When I first started teaching, I worked as an after school music tutor.  After a few sessions, I knew that teaching was misunderstood as a profession in the United States.  This certainly was not a job for “those who can’t.”  Curious on how I could expand my approach, I started the way all of us did before there was google – I asked more experienced teachers for advice.

One afternoon at Waffle House (a cheap diner in Atlanta that was the frequent meeting place before Starbucks arrived) I met with a teacher whom I had respected for many years.  I listened as she complained about difficult students, red tape, problems with parents, and lack of resources.  She had recently retired and was excited about walking away from nearly 30 years of teaching.  At the end of our talk, I asked her if she had any positive advice for me as a new teacher.  She said, “Children are empty water glasses, and you are the water pitcher.  It is your job to fill all the glasses and keep them full until they leave your class.  That is all you can do.”

I thanked her for her input, left Waffle House, and cried all the way home.

How was it that teaching was seen as an exhausting, one way dump of information, and children were seen as empty?  True, I may have over-extended the analogy as it applies to most others, but in this scenario it seemed accurate.  To this teacher, her work was not much more than just an assembly line.  Fill them with facts, most likely by rote, make sure they retain it, and then move them along.

I carried this experience with me for many years, and backed away from teaching.  Being only 16 years of age I had not completed my own education, much less had the experience to know why her water glass analogy bothered me so much.  I knew it didn’t feel right, but I had no way to articulate an alternative approach.

It wasn’t until I re-united with my mentor some years later that I was able to understand what I wanted to do as a teacher.  My mentor, Ms.

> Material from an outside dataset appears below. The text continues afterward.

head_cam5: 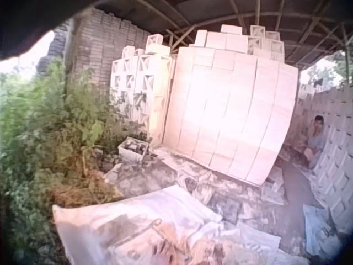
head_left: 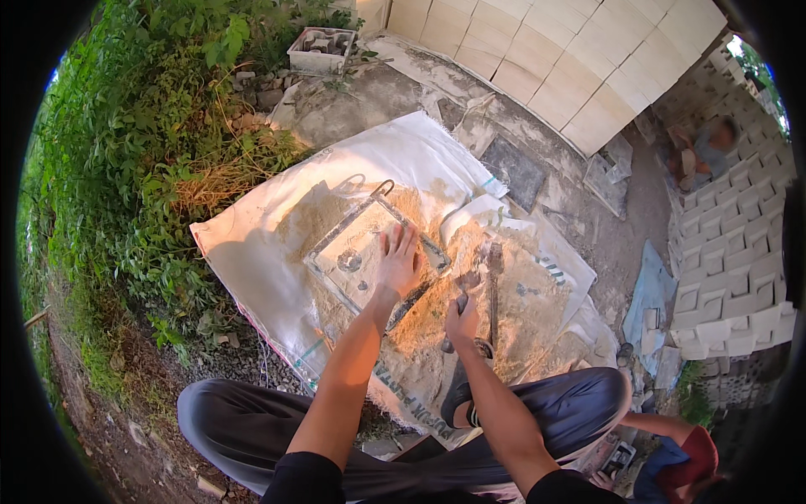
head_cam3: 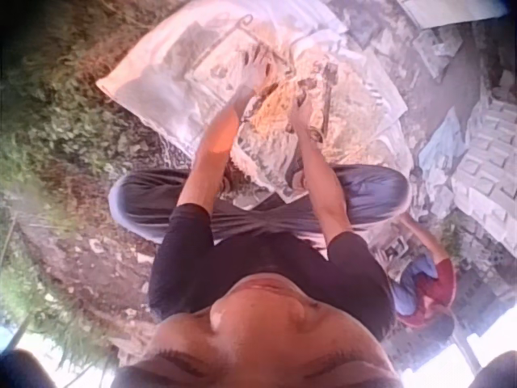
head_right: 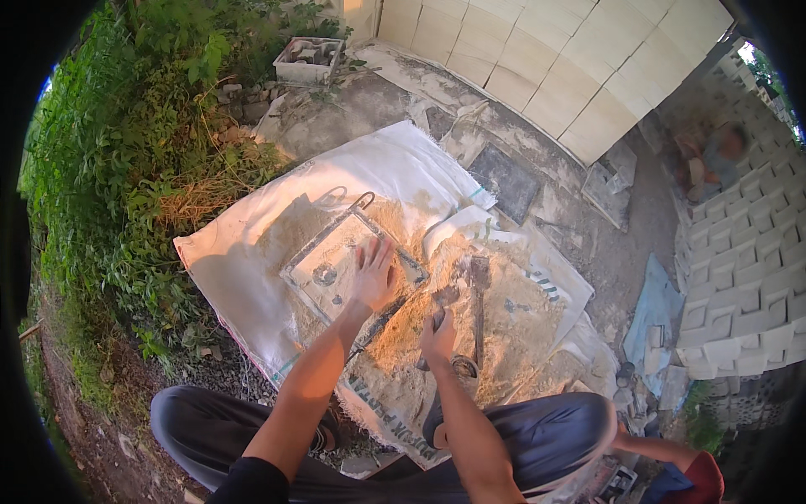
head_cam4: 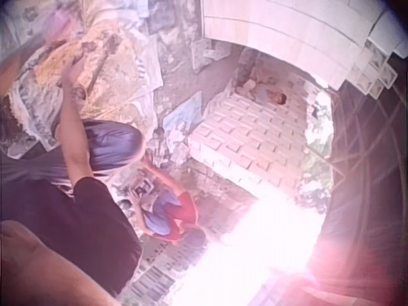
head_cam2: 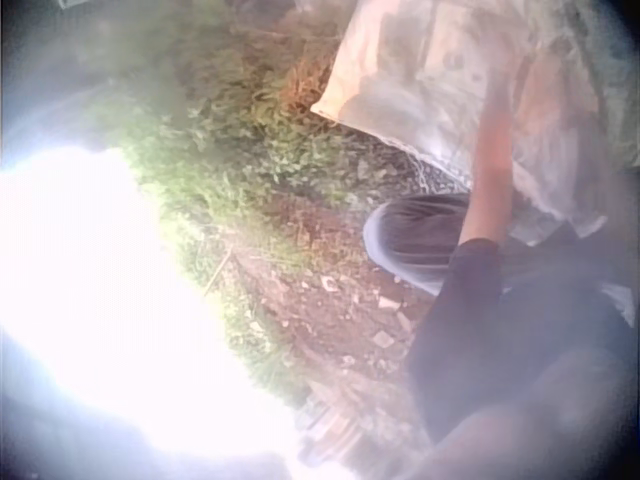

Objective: The person uses a trowel-like tool to scrape and level a layer of powder on a stone slab, then lifts and places another stone slab on top of it.

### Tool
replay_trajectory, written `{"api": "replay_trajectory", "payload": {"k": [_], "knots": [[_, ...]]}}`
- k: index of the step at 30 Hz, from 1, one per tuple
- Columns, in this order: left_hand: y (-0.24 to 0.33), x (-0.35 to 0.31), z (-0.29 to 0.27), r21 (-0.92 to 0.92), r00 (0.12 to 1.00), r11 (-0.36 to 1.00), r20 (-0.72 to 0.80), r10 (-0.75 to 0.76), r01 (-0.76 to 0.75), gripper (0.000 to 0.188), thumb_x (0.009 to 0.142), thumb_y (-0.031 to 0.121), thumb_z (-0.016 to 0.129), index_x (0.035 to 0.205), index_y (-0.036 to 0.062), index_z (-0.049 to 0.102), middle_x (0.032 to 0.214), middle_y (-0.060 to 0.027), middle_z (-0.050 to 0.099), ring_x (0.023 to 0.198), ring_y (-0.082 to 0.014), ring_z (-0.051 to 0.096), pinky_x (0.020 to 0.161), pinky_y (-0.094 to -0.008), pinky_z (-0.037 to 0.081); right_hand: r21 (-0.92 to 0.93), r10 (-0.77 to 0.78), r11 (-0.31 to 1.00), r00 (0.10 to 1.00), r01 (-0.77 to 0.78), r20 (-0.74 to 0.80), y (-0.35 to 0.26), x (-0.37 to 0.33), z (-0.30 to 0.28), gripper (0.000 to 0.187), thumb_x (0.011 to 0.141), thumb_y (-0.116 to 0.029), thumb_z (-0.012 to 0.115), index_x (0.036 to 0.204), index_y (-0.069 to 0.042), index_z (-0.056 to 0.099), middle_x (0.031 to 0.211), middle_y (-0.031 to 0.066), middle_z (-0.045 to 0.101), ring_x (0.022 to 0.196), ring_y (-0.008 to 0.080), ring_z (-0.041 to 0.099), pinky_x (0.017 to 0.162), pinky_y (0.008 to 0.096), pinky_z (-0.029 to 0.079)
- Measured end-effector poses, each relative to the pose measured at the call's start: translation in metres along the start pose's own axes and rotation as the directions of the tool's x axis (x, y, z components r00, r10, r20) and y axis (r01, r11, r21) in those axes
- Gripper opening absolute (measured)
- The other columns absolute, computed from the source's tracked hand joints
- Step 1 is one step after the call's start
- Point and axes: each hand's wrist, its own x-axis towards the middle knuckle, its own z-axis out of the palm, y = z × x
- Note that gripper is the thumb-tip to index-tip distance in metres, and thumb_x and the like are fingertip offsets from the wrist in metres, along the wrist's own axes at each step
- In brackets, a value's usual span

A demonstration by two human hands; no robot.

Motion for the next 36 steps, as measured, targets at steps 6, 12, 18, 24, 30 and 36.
{"api": "replay_trajectory", "payload": {"k": [6, 12, 18, 24, 30, 36], "knots": [[-0.03, -0.021, 0.008, -0.423, 0.961, 0.901, -0.196, -0.196, 0.098, 0.047, 0.092, 0.013, 0.041, 0.137, 0.0013, 0.035, 0.142, -0.0189, 0.034, 0.133, -0.0333, 0.032, 0.112, -0.0435, 0.023, -0.251, -0.29, 0.894, 0.906, 0.371, 0.309, -0.077, 0.054, -0.011, 0.044, 0.086, -0.017, 0.053, 0.123, 0.004, 0.039, 0.099, 0.0247, 0.059, 0.083, 0.0409, 0.061, 0.073, 0.047, 0.049], [-0.011, -0.006, 0.003, -0.054, 0.97, 0.982, -0.155, -0.187, 0.181, 0.045, 0.091, 0.012, 0.044, 0.133, -0.0012, 0.038, 0.14, -0.019, 0.038, 0.135, -0.0334, 0.028, 0.111, -0.0436, 0.021, -0.392, -0.376, 0.656, 0.73, 0.645, 0.571, -0.098, 0.103, -0.02, 0.041, 0.089, -0.025, 0.05, 0.122, -0.003, 0.038, 0.106, 0.0252, 0.057, 0.082, 0.0437, 0.06, 0.072, 0.0497, 0.05], [-0.014, 0.007, -0.012, -0.222, 0.932, 0.941, -0.202, -0.3, 0.255, 0.046, 0.092, 0.016, 0.039, 0.134, -0.0014, 0.036, 0.143, -0.0186, 0.034, 0.135, -0.0339, 0.027, 0.112, -0.046, 0.019, -0.159, -0.179, 0.932, 0.796, 0.325, 0.578, -0.126, 0.115, -0.025, 0.048, 0.091, -0.043, 0.053, 0.101, 0.004, 0.054, 0.08, 0.0234, 0.063, 0.078, 0.0345, 0.063, 0.071, 0.0424, 0.048], [-0.012, 0.068, -0.02, -0.071, 0.968, 0.994, -0.23, -0.097, 0.083, 0.046, 0.095, 0.022, 0.037, 0.134, -0.0027, 0.036, 0.142, -0.0243, 0.03, 0.134, -0.0342, 0.029, 0.111, -0.0478, 0.021, -0.222, -0.178, 0.801, 0.575, 0.556, 0.798, -0.116, 0.131, -0.029, 0.055, 0.091, -0.048, 0.049, 0.1, 0.007, 0.054, 0.082, 0.0236, 0.063, 0.077, 0.0342, 0.063, 0.07, 0.0414, 0.047], [0.051, 0.002, 0.016, 0.051, 0.979, 0.988, 0.131, -0.154, 0.149, 0.061, 0.095, 0.034, 0.033, 0.14, -0.0054, 0.025, 0.149, -0.0221, 0.016, 0.141, -0.0333, 0.011, 0.113, -0.0486, 0.006, -0.485, 0.057, 0.712, 0.646, 0.508, 0.761, -0.096, 0.096, -0.049, 0.053, 0.093, -0.041, 0.046, 0.113, 0.008, 0.044, 0.081, 0.0282, 0.062, 0.077, 0.0404, 0.062, 0.069, 0.0457, 0.048], [0.036, 0.027, -0.003, 0.073, 0.971, 0.97, 0.035, -0.235, 0.232, 0.065, 0.093, 0.035, 0.035, 0.14, -0.0086, 0.022, 0.148, -0.0265, 0.016, 0.139, -0.0375, 0.013, 0.113, -0.0479, 0.009, -0.324, -0.091, 0.767, 0.594, 0.554, 0.799, -0.108, 0.103, -0.041, 0.054, 0.093, -0.04, 0.045, 0.116, 0.009, 0.041, 0.078, 0.0295, 0.061, 0.072, 0.0427, 0.062, 0.066, 0.0482, 0.049]]}}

Stefanie, had been diagnosed with cancer and wanted me to step in as her substitute teacher.  I had been removed raising 2 young children, my first child born when I was 21 years of age, which took up most of my time.  But I did have the occasional student or two that came to my home for lessons.  Despite my withdrawal, Stefanie reached out to me to support her and her students.

We met at a local pasta and pizza place near her home,  Bounding with excitement over getting to visit with my favourite person on earth, I found it difficult to focus on anything.  In fact, I got lost on my way there because I started to daydream instead of following the mapquest directions I had printed out.

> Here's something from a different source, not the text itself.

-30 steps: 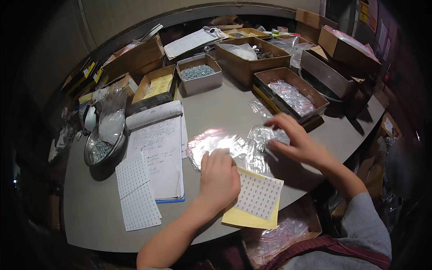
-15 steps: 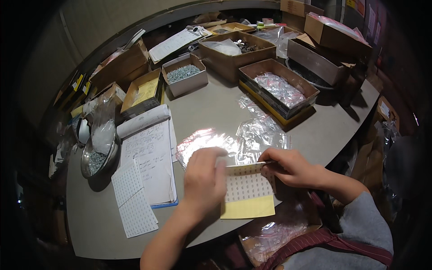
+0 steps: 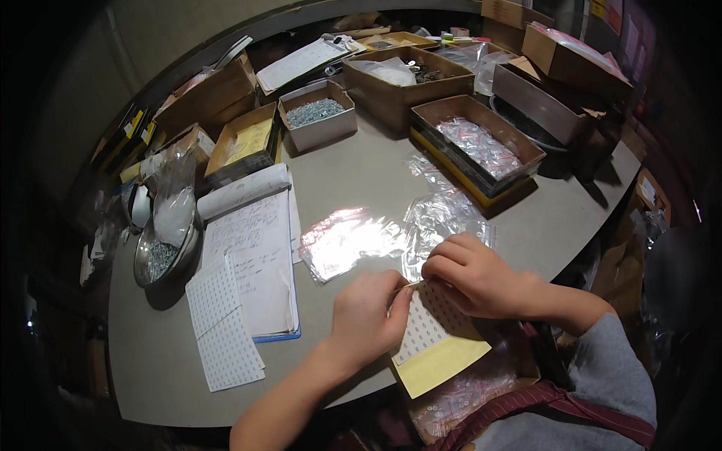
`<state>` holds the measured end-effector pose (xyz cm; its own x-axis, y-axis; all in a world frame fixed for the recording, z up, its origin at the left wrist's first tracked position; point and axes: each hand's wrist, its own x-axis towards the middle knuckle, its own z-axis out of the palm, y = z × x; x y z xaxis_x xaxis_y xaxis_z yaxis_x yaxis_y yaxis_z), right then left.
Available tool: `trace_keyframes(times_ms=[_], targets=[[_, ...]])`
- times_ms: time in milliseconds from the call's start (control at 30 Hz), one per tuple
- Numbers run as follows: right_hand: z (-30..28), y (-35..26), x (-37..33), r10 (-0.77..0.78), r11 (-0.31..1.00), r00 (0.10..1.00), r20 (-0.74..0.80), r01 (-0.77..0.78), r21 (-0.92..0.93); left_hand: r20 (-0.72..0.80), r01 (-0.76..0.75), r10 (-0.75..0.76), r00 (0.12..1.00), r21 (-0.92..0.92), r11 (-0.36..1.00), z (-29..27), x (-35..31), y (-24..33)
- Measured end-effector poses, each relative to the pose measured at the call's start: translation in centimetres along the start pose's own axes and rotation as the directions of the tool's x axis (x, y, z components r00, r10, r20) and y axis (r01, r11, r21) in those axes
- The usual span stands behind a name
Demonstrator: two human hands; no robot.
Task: The person repeatedly peels small round stickers from a yellow sheet and affixes them to small clear plastic pouches on a cluttered worktable. The pouches are placed into a cardboard box after labeling.
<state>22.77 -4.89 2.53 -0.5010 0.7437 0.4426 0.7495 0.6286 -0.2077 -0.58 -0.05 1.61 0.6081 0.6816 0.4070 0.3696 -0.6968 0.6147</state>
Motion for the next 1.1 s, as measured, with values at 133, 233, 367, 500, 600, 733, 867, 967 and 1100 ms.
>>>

The conversation started like we had just seen each other yesterday.  We laughed and reminisced about my early days as a student with her.  We talked about my children which she carefully made segway into a discussion about my isolation.  I told her I missed music, but I have a feeling she already knew.  She made her proposal about teaching for her, and seemed confident that I was the right person for the job.

My mood fell.  I was juggling feelings of inadequacy and questioned her faith in me.  I shared with her the water glass analogy I had heard when I was a teenager and how much it bothered me.  She stayed positive and calm, and gave me the reassuring smile that said everything was about to get better.  Then she said, “Laura.  You think about everything on your own terms, and through your own eyes.  Why should this be any different?”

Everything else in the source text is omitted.